Starting at the line that contains "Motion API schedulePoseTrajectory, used" in the listing below, write out every line word for word until you have written the line that contains "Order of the".
****************
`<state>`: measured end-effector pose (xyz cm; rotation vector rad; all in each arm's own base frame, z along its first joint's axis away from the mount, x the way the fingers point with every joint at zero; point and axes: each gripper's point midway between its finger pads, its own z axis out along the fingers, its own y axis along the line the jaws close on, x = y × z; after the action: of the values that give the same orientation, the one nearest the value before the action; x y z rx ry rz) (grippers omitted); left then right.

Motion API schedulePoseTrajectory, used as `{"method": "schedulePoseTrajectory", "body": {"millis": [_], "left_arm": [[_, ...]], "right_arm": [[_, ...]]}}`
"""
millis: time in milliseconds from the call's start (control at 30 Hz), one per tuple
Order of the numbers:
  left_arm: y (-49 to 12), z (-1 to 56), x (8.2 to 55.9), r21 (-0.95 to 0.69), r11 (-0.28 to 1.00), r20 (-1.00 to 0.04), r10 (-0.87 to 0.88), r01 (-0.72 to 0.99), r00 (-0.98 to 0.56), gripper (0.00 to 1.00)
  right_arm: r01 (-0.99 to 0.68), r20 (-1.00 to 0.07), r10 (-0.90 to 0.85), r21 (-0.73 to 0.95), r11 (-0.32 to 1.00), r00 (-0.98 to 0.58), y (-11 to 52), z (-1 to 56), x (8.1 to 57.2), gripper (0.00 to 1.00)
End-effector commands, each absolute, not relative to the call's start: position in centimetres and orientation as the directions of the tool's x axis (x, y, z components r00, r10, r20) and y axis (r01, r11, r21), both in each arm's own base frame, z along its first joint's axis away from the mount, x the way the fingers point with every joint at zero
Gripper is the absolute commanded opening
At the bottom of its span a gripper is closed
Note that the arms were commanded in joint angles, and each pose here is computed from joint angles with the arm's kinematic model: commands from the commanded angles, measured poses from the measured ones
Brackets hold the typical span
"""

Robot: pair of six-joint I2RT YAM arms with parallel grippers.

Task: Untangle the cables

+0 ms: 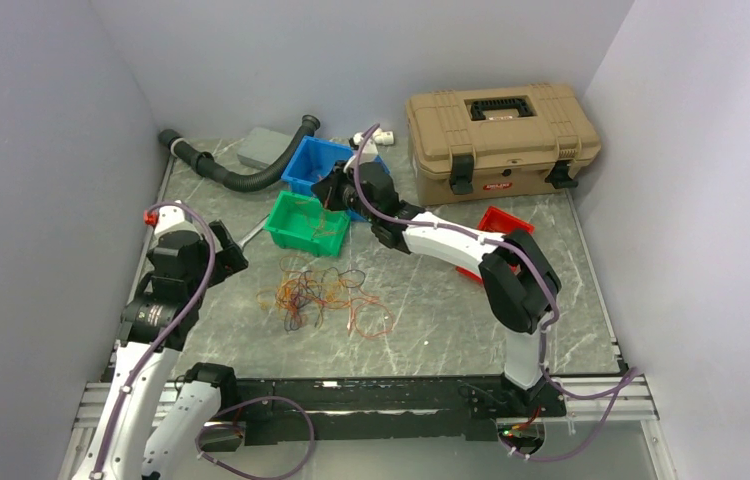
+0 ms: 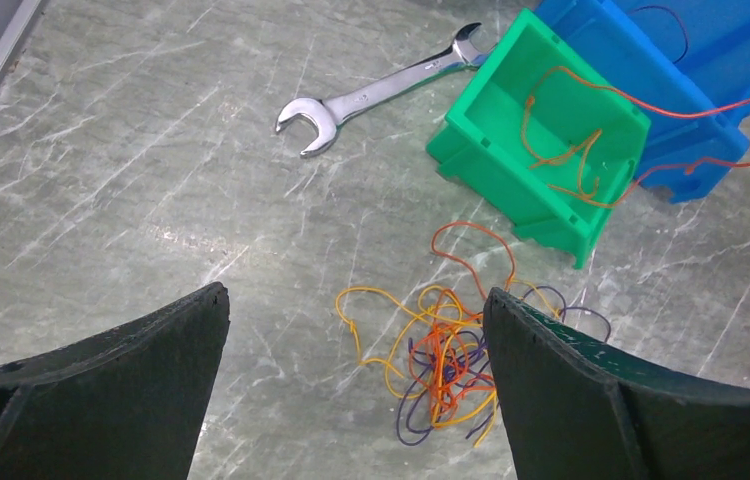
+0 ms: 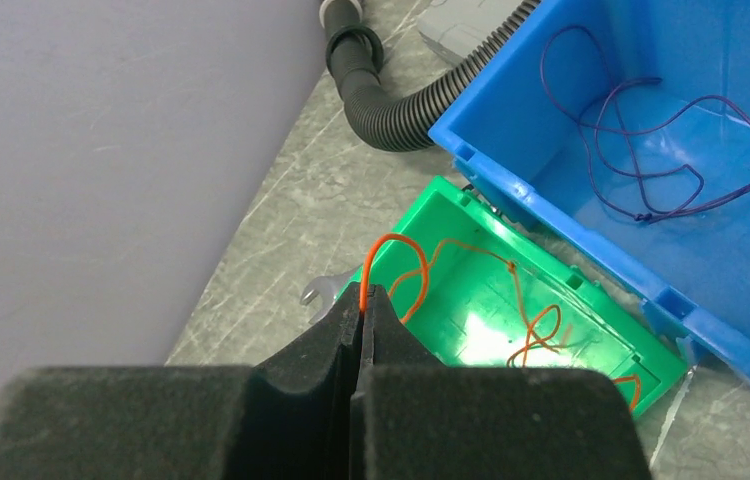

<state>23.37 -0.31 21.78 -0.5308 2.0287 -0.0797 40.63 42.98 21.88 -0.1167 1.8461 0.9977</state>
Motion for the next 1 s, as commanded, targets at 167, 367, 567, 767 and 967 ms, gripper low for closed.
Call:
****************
| RESPONSE TO THE TASK |
Motion API schedulePoseTrajectory, used as `{"method": "schedulePoseTrajectory", "body": {"millis": [_], "left_arm": [[_, ...]], "right_arm": [[_, ...]]}}`
"""
millis: time in milliseconds from the call's start (control at 30 Hz), one per tuple
Order of the numbers:

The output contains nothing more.